IMO, it is up to the application to decide what to do with exceptional cases.
The log library could catch its own exceptions, but not the user exceptions, and in any case let the user think that a log has been done when it is not the case.

 
>> I'm mainly interested on how the library behaves on the context of
>> multi threaded programs, performances, ...
>>
>> A trivial question, are all the sources associated to all the sinks?
>
> Sources are not associated with sinks directly. A log record from any
> source may go to any one or several sinks. Which sinks will receive the
> record is entirely decided by filters.

So we can consider that sources + core + sinks form a single "log".

>> If this is the case, how the core is made thread-safe, a single
>> mutex, Which operations will occur more often read-only or write? It
>> is worth to use a shared_mutex?
>
> I assume that pushing log records through the core is a much more
> frequent operation than, say, registering sinks, changing filters or
> adding global attributes. Pushing records requires only read access to
> the core (well, to the thread-shared part of it, that is). That is why
> shared_mutex allows to significantly reduce contention for the major case.

Ok, I see the shared_mutex.
 
>> Why don't let the user the ability of
>> instantiating cores?
>
> Because the core contains all the set up of the library. Sources and
> some other parts of the library rely on that it is a singleton, which
> allows to simplify library interface significantly.
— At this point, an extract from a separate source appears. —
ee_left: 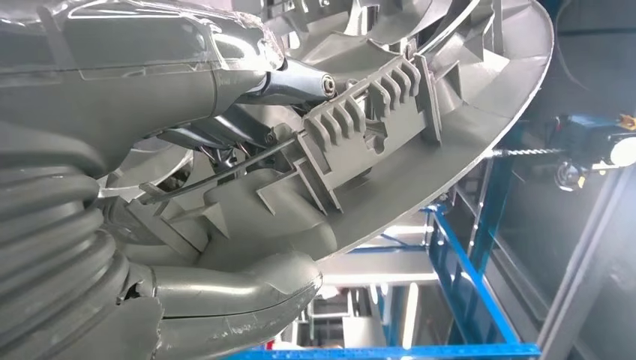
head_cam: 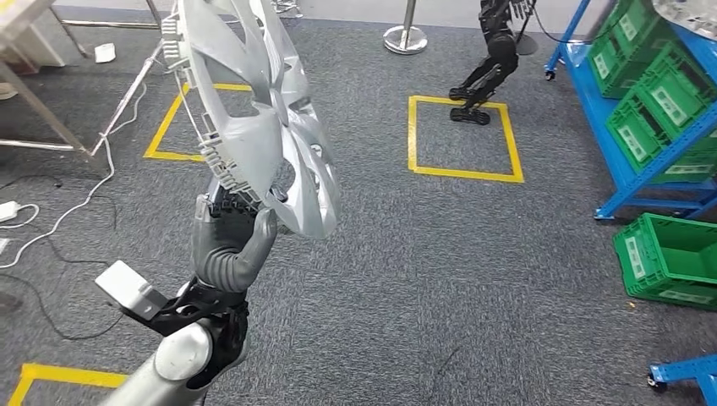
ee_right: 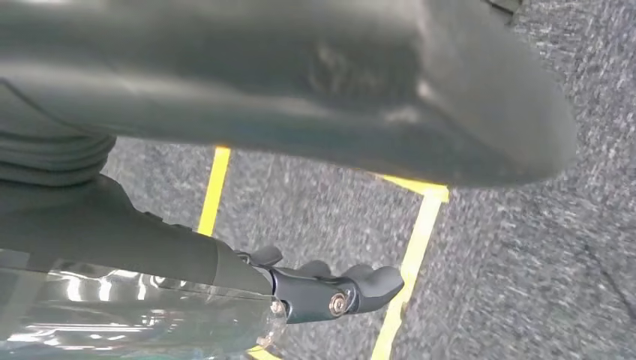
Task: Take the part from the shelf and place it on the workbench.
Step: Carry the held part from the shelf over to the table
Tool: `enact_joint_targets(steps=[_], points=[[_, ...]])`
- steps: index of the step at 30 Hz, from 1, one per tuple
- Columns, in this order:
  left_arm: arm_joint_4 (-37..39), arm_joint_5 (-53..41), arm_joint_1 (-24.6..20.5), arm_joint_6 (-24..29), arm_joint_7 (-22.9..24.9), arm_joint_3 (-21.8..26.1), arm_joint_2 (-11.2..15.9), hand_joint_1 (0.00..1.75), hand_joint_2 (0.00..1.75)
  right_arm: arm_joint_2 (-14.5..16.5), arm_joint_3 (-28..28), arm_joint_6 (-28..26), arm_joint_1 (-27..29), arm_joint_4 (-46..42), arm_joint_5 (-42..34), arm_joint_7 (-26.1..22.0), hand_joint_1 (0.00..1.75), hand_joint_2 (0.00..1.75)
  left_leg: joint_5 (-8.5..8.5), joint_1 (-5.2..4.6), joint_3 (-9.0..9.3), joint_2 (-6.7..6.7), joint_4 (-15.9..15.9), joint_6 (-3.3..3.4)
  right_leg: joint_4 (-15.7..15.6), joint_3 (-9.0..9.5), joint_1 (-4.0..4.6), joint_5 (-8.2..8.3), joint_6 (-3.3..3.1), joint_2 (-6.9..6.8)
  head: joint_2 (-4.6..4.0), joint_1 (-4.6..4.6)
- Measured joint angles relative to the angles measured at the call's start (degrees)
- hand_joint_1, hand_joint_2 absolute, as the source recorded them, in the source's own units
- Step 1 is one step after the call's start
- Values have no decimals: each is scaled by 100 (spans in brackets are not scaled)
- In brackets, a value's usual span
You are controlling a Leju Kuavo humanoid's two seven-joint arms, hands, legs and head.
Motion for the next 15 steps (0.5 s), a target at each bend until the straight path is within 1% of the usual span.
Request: enact_joint_targets(steps=[1, 2, 3, 4, 5, 6, 7, 8, 9, 10, 11, 12, 13, 14, 15], points=[[12, 0, 16, 13, -25, -4, -2, 175, 175, 4, 0, -3, -10, -5, 11, -17, 0, 0, -46, -17, -33, 134, 44, -27, -75, 30, -10, 35, 5, -59, 0, -8], [19, -1, 31, 26, -46, -7, -2, 175, 175, 7, 0, -3, -7, -10, 26, -34, 0, 0, -157, -33, -104, 309, 183, -53, -144, 57, -23, 74, 10, -126, 0, -17], [26, -11, 52, 44, -63, -9, -3, 175, 175, 9, 0, -2, 8, -14, 41, -45, 0, 0, -327, -36, -219, 501, 434, -74, -187, 76, -32, 100, 15, -192, 0, -27], [32, -36, 78, 64, -74, -11, -4, 175, 175, 8, 1, 2, 32, -14, 57, -50, 0, 0, -516, -26, -372, 622, 767, -109, -199, 80, -33, 106, 7, -250, 0, -35], [40, -72, 114, 87, -75, -14, -5, 175, 175, 7, 1, 7, 59, -14, 74, -51, 0, 0, -667, -1, -523, 648, 1104, -143, -193, 75, -36, 105, 9, -314, 0, -37], [49, -112, 157, 110, -72, -15, -5, 175, 175, 9, 2, 13, 81, -14, 90, -51, 0, 0, -731, 25, -617, 650, 1326, -175, -183, 71, -41, 98, 15, -375, 0, -39], [57, -143, 196, 130, -67, -16, -5, 175, 175, 12, 2, 18, 93, -14, 102, -50, 0, 0, -694, 48, -617, 658, 1364, -205, -171, 68, -48, 87, 29, -430, 0, -39], [63, -160, 221, 148, -61, -16, -4, 175, 175, 15, 2, 21, 97, -16, 110, -50, 0, 0, -560, 68, -499, 691, 1181, -233, -149, 65, -58, 71, 51, -481, 0, -41], [67, -170, 234, 160, -57, -14, -4, 175, 175, 17, 2, 23, 96, -20, 117, -49, 0, 0, -383, 84, -287, 783, 827, -260, -114, 65, -66, 46, 84, -526, 0, -40], [68, -178, 239, 167, -56, -14, -4, 175, 175, 13, 2, 23, 93, -22, 121, -48, 0, 0, -269, 78, -78, 930, 482, -268, -76, 59, -61, 14, 125, -564, 0, -47], [66, -190, 240, 171, -57, -13, -4, 175, 175, 7, 2, 23, 87, -25, 123, -47, 0, 0, -194, 72, 77, 1052, 211, -243, -34, 58, -51, -20, 164, -596, 0, -47], [65, -205, 244, 172, -56, -13, -3, 175, 175, 1, 2, 23, 80, -26, 127, -46, 0, 0, -180, 60, 156, 1141, 66, -197, -5, 59, -37, -44, 196, -624, 0, -40], [65, -218, 249, 176, -51, -12, -1, 175, 175, -3, 2, 23, 74, -27, 133, -40, 0, 0, -203, 41, 156, 1155, 46, -135, 4, 63, -29, -54, 223, -652, 0, -35], [64, -231, 253, 181, -44, -11, 1, 175, 175, 0, 3, 25, 71, -28, 141, -31, 0, 0, -186, 37, 141, 1096, 38, -76, 6, 71, -35, -58, 242, -687, 0, -23], [63, -240, 255, 187, -34, -9, 3, 175, 175, 6, 3, 27, 68, -28, 150, -18, 0, 0, -176, 34, 132, 1039, 34, -32, 7, 72, -48, -74, 267, -704, 0, -16]])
So the BoostLog library consist of a single log with multiple sources and multiple sinks.
The fact that we can declare as many loggers as we want staticly or as class member gives the illusion of multiple logs, but we have really just one core log.
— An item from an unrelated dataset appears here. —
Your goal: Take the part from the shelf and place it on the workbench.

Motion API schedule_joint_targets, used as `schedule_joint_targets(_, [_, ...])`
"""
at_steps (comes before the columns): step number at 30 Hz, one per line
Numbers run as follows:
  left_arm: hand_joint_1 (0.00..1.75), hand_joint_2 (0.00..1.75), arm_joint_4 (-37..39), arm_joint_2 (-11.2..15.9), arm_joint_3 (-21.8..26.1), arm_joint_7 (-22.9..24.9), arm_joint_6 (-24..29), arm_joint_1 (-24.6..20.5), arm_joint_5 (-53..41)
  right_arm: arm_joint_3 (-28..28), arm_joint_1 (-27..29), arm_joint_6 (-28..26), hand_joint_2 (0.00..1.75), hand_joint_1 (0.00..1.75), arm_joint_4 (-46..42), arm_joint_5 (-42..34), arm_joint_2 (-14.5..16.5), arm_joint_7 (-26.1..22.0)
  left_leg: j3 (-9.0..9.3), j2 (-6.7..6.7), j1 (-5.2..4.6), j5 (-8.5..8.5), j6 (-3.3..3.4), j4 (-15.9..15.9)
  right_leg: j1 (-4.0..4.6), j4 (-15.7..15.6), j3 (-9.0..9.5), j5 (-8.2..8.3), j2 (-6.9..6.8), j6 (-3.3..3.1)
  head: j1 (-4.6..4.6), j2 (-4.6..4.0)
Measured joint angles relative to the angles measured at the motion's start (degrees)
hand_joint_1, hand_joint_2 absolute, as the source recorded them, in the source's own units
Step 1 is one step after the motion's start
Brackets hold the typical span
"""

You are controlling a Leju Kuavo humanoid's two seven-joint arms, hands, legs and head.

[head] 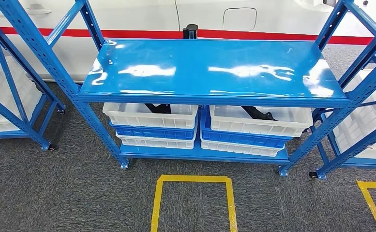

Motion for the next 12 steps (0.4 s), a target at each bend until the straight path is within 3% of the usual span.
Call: schedule_joint_targets(12, [0.00,0.00,-0.03,0.00,0.01,0.00,0.00,0.01,-0.01,0.00,0.01,0.00,1.75,0.00,-0.13,0.00,-0.02,0.00,0.00,0.00,0.00,0.00,0.00,0.00,0.00,0.00,0.00,0.00,0.00,0.00,0.00,0.00])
If an application needs to log different things in separated files (different modules, different people, 3pp) we need to create two sinks, a tag dispatcher, add the corresponding filters, create to channel_loggers, and share the tag dispatcher between the different modules, people and possibly 3pp. It seem to me that this could not scale. We really need to instantiate the core log.
I don't think the explicit creation of a core log and the association of source and sinks to a core will complicate the library. The library could provide in addition a singleton log, so sources and sinks will be associated to this default core log.
 
<snip>
 
>> The single difference between synchronous_sink and asynchronous_sink
>> is that the later will do the formating and writing later on on an
>> other thread, isn't it? In both cases there is a mutex associated to
>> the sink. This mutex could be the bottleneck of the system, only one
>> mutex resource for all the user threads.
>
> Remember that the mutex is only associated to a single sink. Writing to
> different sinks can be concurrent. Theoretically, the logging core can
> employ some clever scheduling between sinks, but this is not currently done.
>
> As for asynchronous sink frontend, the mutex is only needed to protect
> the queue of records for the dedicated thread.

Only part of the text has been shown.